• _Your task_
After locating the line that contains "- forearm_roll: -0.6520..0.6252" in the data below, set down exactly that line and each one after it through the line that contains "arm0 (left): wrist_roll", and nothing more.

___ Given data ___

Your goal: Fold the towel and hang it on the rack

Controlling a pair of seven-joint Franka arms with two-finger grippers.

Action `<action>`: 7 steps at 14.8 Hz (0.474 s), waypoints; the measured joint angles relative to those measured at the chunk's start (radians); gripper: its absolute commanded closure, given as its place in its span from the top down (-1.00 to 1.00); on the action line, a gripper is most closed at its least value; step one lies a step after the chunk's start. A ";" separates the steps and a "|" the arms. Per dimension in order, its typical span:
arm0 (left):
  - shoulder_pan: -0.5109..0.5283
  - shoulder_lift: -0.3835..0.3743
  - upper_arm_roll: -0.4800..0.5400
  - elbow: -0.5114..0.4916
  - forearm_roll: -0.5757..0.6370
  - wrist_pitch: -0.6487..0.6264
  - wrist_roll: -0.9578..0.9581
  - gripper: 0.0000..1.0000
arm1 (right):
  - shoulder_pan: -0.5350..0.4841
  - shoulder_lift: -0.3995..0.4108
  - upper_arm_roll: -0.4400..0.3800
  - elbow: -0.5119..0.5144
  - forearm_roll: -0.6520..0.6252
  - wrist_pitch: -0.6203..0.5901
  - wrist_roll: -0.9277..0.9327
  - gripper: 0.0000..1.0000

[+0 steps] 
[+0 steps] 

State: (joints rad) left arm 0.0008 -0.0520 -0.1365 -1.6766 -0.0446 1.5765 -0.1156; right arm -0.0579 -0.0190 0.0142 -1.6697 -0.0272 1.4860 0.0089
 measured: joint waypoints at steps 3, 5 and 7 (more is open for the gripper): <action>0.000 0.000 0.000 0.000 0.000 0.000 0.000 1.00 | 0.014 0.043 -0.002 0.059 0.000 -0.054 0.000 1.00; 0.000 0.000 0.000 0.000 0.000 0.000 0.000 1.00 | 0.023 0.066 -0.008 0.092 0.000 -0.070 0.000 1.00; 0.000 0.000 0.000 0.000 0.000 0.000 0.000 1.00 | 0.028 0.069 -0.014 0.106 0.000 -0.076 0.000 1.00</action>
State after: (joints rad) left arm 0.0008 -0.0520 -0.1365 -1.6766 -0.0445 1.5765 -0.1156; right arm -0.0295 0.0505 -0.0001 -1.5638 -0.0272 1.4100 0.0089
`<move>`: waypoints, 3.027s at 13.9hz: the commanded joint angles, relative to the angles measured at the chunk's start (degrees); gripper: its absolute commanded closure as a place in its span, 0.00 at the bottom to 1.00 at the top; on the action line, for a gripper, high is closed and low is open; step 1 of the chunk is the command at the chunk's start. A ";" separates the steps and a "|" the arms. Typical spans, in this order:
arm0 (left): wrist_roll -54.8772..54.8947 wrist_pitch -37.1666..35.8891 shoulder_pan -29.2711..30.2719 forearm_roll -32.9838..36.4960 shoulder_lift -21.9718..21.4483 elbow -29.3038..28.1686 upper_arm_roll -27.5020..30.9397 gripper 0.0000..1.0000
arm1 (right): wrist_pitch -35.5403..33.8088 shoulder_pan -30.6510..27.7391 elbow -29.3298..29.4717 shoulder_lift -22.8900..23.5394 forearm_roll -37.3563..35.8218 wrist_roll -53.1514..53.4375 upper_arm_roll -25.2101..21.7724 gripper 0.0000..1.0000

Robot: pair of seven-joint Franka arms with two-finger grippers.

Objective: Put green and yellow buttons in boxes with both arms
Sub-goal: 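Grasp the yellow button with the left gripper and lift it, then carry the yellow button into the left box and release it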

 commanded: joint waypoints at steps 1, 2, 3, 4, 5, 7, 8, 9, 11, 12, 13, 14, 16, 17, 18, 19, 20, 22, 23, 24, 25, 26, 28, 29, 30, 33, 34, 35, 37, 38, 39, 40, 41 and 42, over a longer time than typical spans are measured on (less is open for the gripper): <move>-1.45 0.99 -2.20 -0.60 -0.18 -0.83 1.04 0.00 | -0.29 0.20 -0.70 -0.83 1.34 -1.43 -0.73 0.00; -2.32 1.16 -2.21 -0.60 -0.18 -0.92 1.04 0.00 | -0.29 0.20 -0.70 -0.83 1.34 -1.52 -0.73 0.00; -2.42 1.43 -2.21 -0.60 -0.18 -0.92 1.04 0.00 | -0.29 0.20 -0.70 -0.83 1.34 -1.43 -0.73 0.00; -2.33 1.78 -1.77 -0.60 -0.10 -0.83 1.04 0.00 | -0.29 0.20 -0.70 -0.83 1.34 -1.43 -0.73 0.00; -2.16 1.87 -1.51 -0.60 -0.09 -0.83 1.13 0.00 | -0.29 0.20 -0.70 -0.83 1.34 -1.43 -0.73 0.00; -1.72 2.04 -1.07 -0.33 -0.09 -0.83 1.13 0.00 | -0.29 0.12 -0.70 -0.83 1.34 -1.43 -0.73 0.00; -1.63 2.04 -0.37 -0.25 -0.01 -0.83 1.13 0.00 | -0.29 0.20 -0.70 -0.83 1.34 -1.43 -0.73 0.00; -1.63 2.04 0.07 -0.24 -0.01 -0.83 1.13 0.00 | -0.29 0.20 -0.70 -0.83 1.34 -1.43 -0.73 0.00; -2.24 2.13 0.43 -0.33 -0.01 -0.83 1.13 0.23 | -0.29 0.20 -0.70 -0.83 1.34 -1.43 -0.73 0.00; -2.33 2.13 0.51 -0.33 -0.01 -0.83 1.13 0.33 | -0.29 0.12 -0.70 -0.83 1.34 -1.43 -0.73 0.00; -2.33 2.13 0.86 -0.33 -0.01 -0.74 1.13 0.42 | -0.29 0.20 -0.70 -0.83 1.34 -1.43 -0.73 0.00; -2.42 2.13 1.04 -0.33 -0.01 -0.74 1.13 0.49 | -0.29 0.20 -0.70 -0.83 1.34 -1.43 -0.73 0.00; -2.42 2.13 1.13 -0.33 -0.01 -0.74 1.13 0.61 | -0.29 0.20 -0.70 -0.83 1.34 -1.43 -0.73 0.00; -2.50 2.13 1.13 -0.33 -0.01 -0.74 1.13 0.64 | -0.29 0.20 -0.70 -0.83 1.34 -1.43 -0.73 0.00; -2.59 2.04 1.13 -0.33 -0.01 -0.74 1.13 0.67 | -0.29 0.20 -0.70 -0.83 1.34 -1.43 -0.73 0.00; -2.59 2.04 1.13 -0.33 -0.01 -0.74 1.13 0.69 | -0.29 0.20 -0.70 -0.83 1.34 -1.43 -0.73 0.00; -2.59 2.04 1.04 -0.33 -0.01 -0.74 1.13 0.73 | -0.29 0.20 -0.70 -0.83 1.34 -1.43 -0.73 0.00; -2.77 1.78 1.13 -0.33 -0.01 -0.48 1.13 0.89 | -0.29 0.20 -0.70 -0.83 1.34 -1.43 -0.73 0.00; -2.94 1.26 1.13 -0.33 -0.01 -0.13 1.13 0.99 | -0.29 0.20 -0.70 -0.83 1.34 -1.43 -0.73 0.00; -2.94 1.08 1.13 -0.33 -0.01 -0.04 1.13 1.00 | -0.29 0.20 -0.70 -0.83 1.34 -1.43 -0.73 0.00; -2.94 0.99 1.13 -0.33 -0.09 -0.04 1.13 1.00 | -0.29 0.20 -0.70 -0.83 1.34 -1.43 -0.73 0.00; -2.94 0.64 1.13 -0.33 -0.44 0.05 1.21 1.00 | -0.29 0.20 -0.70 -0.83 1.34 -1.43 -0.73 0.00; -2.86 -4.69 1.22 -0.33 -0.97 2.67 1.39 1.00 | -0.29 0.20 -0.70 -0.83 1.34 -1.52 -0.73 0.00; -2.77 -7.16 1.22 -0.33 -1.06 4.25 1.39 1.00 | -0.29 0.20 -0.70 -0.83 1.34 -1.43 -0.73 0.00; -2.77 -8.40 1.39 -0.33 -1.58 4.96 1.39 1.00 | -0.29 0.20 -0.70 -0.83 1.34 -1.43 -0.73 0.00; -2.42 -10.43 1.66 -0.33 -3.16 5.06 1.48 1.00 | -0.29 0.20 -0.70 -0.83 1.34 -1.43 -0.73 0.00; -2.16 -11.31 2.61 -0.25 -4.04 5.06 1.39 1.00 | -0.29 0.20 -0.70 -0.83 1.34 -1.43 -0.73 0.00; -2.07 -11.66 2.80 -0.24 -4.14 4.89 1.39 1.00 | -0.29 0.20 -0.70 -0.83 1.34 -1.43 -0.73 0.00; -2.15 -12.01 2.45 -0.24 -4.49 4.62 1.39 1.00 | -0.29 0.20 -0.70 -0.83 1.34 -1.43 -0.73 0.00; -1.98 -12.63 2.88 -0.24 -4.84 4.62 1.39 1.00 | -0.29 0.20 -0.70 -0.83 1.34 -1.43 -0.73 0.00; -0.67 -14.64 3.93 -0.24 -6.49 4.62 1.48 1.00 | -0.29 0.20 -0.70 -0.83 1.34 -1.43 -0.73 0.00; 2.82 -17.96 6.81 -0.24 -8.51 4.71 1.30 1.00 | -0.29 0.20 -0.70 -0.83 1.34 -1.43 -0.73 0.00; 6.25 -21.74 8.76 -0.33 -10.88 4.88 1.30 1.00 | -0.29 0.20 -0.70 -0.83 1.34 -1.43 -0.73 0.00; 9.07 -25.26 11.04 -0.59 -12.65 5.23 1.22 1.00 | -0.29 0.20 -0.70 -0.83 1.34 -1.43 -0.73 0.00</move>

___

• _Exercise answer_
  - forearm_roll: -0.6520..0.6252
  - wrist_pitch: -0.6203..0.5901
  - wrist_roll: -0.9277..0.9327
  - gripper: 0.0000..1.0000

[+0 steps] 
[+0 steps] 

State: (joints rad) left arm 0.0008 -0.0520 -0.1365 -1.6766 -0.0446 1.5765 -0.1156; right arm -0.0579 -0.0190 0.0142 -1.6697 -0.0272 1.4860 0.0089
 measured: joint waypoints at steps 3, 5 and 7 (more is open for the gripper): <action>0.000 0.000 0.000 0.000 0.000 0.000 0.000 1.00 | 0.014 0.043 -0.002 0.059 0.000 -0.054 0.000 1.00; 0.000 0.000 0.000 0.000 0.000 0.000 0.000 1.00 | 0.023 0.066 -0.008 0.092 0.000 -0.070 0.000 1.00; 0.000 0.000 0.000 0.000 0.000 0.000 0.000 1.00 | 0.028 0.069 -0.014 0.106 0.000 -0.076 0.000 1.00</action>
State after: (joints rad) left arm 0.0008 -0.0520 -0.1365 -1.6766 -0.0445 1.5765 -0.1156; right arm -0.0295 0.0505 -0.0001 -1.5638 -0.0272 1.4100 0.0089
`<move>`: waypoints, 3.027s at 13.9hz: the commanded joint angles, relative to the angles measured at the chunk's start (degrees); gripper: its absolute commanded closure as a place in its span, 0.00 at the bottom to 1.00 at the top; on the action line, for a gripper, high is closed and low is open; step 1 of the chunk is the command at the chunk's start. A ";" separates the steps and a "|" the arms. Typical spans, in this order:
arm0 (left): wrist_roll -54.8772..54.8947 wrist_pitch -37.1666..35.8891 shoulder_pan -29.2711..30.2719 forearm_roll -32.9838..36.4960 shoulder_lift -21.9718..21.4483 elbow -29.3038..28.1686 upper_arm_roll -27.5020..30.9397 gripper 0.0000..1.0000

Nothing else is left to add to this answer.